Айрис широко раскинула руки, словно собиралась дойти до самой стены и всем телом прижаться к этим жадным щупальцам или побегам, чем бы они ни были.
Только что народившиеся паучки в голове Уинни заговорили голосами паучков в «Паутине Шарлотты», но Уинни сомневался, что они такие же милые, как детки Шарлотты. Эти объясняли ему, что Айрис собирается поступить очень и очень правильно, что правильнее поступить просто нельзя. Он понимал не их язык, а смысл слов. Они убеждали его последовать примеру девочки и обрести то самое безмерное счастье, к которому она устремилась.
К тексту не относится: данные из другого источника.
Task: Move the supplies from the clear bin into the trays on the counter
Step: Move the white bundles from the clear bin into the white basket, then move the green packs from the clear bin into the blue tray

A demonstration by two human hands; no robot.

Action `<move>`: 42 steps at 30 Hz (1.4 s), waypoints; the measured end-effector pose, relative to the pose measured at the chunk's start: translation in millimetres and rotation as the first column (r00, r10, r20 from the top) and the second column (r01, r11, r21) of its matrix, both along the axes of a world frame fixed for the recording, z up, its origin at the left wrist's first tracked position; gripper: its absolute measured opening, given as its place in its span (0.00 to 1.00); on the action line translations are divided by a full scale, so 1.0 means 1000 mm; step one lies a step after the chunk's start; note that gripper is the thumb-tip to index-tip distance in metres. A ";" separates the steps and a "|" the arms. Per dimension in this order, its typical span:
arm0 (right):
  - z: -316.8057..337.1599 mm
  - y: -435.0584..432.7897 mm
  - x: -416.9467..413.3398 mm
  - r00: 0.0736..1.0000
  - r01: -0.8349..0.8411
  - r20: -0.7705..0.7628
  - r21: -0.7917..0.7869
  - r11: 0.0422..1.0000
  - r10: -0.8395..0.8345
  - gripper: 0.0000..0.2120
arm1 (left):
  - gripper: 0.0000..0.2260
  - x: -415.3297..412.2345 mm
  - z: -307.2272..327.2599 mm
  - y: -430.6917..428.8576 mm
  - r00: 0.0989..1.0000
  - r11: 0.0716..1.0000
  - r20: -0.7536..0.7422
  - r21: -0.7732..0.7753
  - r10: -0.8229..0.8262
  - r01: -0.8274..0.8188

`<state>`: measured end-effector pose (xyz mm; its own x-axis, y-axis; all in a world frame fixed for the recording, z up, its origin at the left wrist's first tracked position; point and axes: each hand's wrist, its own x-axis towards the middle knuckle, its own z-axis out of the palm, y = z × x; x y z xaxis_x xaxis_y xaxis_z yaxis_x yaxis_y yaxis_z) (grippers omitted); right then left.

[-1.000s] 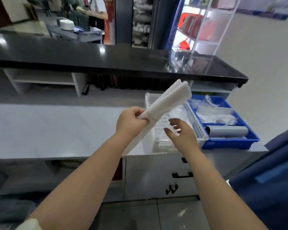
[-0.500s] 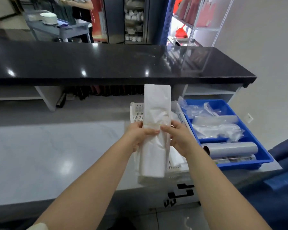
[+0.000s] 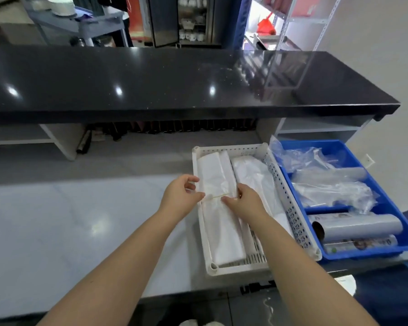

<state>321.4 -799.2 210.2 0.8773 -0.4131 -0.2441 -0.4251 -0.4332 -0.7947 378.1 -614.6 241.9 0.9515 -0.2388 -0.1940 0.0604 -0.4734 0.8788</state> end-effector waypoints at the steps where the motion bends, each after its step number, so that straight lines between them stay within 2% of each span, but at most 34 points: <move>1: 0.002 0.003 -0.001 1.000 -0.024 0.015 -0.093 0.995 0.026 0.16 | 0.15 -0.004 -0.002 0.002 0.999 1.000 0.039 0.021 -0.006 0.005; 3: 0.007 0.010 -0.006 0.993 -0.104 0.018 -0.291 0.951 0.114 0.21 | 0.14 -0.015 -0.001 0.007 0.991 0.997 0.130 0.081 -0.010 0.000; 5: 0.017 0.023 -0.012 0.970 -0.210 0.024 -0.422 0.882 0.243 0.26 | 0.14 -0.028 0.002 0.017 0.971 0.984 0.239 0.175 -0.024 -0.019; 8: 0.036 0.057 -0.019 0.895 -0.375 0.029 -0.489 0.788 0.444 0.26 | 0.15 -0.049 0.008 0.044 0.927 0.932 0.374 0.340 -0.015 -0.122; 12: 0.045 0.124 -0.029 0.722 -0.532 0.035 -0.610 0.587 0.691 0.24 | 0.15 -0.090 0.003 0.103 0.888 0.793 0.457 0.520 0.055 -0.317; 17: 0.037 0.225 -0.058 0.490 -0.645 0.018 -0.665 0.376 0.871 0.24 | 0.16 -0.166 -0.013 0.196 0.881 0.622 0.422 0.637 0.214 -0.456; 22: 0.025 0.331 -0.095 0.215 -0.673 -0.057 -0.732 0.106 0.975 0.24 | 0.16 -0.244 -0.026 0.300 0.783 0.460 0.454 0.636 0.426 -0.619; 27: 0.001 0.453 -0.139 -0.010 -0.706 -0.132 -0.701 -0.100 0.991 0.22 | 0.15 -0.315 -0.053 0.404 0.729 0.357 0.362 0.691 0.581 -0.628; 30: -0.022 0.532 -0.166 -0.106 -0.728 -0.182 -0.655 -0.201 0.978 0.21 | 0.17 -0.358 -0.077 0.468 0.701 0.346 0.268 0.719 0.661 -0.602; 33: -0.048 0.604 -0.189 -0.152 -0.766 -0.244 -0.584 -0.270 0.958 0.22 | 0.18 -0.402 -0.108 0.523 0.667 0.370 0.163 0.725 0.727 -0.581; 38: -0.107 0.686 -0.223 -0.203 -0.830 -0.307 -0.450 -0.330 0.930 0.22 | 0.18 -0.455 -0.161 0.589 0.596 0.406 0.014 0.719 0.803 -0.564; 42: -0.159 0.715 -0.228 -0.214 -0.870 -0.396 -0.338 -0.358 0.893 0.23 | 0.19 -0.461 -0.203 0.614 0.563 0.464 -0.100 0.691 0.821 -0.555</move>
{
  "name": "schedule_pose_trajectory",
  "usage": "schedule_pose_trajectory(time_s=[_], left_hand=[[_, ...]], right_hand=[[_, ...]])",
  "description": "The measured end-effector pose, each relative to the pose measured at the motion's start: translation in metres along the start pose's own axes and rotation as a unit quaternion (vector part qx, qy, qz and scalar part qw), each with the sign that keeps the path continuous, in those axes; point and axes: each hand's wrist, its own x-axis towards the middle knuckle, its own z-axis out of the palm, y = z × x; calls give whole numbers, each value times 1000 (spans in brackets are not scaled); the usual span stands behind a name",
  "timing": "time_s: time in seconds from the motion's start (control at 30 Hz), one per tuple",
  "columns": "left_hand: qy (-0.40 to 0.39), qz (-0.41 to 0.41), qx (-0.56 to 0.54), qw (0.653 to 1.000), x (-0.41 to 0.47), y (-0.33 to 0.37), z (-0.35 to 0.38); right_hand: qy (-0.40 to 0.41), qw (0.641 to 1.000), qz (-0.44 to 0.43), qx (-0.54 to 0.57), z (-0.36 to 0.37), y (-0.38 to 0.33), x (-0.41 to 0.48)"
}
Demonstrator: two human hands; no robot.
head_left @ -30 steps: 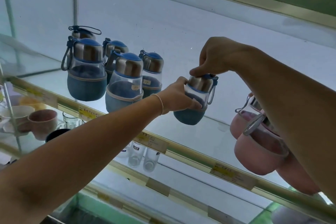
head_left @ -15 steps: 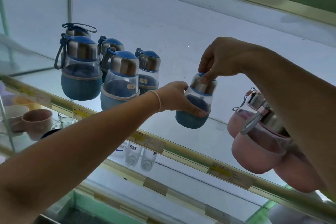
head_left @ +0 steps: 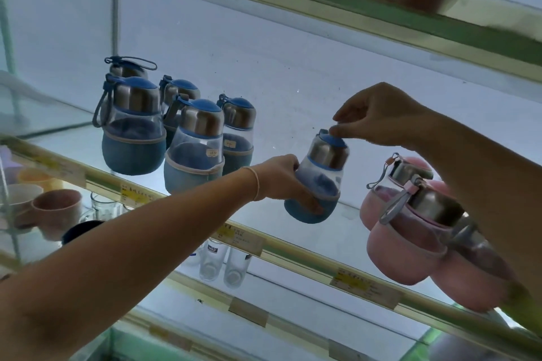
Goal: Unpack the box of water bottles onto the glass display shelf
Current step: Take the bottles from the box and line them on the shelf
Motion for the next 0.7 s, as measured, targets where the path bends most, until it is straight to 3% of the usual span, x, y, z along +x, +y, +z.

Скорее всего, годы сопротивления пропаганде отца выработали у Уинни иммунитет к промыванию мозгов, потому что он не повелся на обещания паучков. Закричал: «Айрис, нет!» — ухватился за рукав свитера и потащил девочку к двери, тогда как белые щупальца лихорадочно пытались дотянуться до них.
* * *
Туайла Трейхерн
«Айрис, нет!»
Сходя с нижней ступеньки лестницы, Туайла услышала крик сына, донесшийся из соседней или более дальней комнаты. Эти два слова безмерно ее обрадовали, означая, что он жив. Но тревога в его голосе пронзила ее сердце, которое и так молотило по ребрам, как молот по наковальне.
На пару с Сайклс она бросилась через пустую комнату, на звуки пения, с криком: «Уинни! Я здесь!»
Почти добравшись до арки между комнатами, они услышали крик Уинни, перекрывающий пение:
— Мама! Не приближайся!
Она чуть не пропустила предупреждение мимо ушей. Ничто не могло удержать ее. И хотя Спаркл ощущала то же стремление обнять и прижать к груди Айрис, она схватила Туайлу за руку, так что обе, словно наткнувшись на невидимую стену, остановились на пороге следующей комнаты.
За порогом светящиеся колонии грибов ритмично прибавляли в яркости и меркли, заставляя тени метаться по комнате. Сотни белых шнуров, от шести до десяти футов в длину, тоньше карандаша, вылезли из щелей в штукатурке стен и потолка. Половина безвольно висели, другие покачивались, словно искали, за кого бы зацепиться, некоторые рассекали воздух, как кнуты.
В дальнем конце комнаты, в двадцати футах от них, за открытой дверью, стояли Уинни и Айрис. Вроде бы целые и невредимые.
— Не входите туда, — вновь предупредил Уинни. — Они хотят добраться до вас, не входите.
Еще более отчетливо, чем раньше, Туайла ощутила холодные, призрачные пальцы, изучающиеся складочки и извилины ее мозга, словно читающие ее мысли по системе Брайля. А может, они что-то писали, короткую историю о том, как ей хотелось войти в комнату, как легко удалось бы проскочить мимо этих белых кнутов, которые только выглядели так, будто могут ударить ее, а на самом деле они совсем хилые, она отбросит их в сторону, как паутину, за несколько секунд доберется до своего мальчика, обнимет его, и он будет в полной безопасности, потому что у нее пистолет, а с пистолетом можно никого и ничего не бояться. Уинни так близко, так близко, в этой комнате нет ничего страшного, ничего, ничего…
Спаркл двинулась через порог в комнату.
Выйдя из полутранса, Туайла схватила женщину за руку и потянула назад, тогда как ближайшие хлысты уже качнулись к ней.
— Вспомни слова какой-нибудь песни, любой песни, начни петь ее про себя, блокируй эту чертовщину! — Потом она крикнула Уинни: — Оставайтесь на месте. Никуда не уходите. Мы найдем к вам другой путь.
Бессловесное пение изменилось, из меланхолического в угрожающее. И хотя пела по-прежнему маленькая девочка, она вдруг стала злобной девочкой с жестокими намерениями.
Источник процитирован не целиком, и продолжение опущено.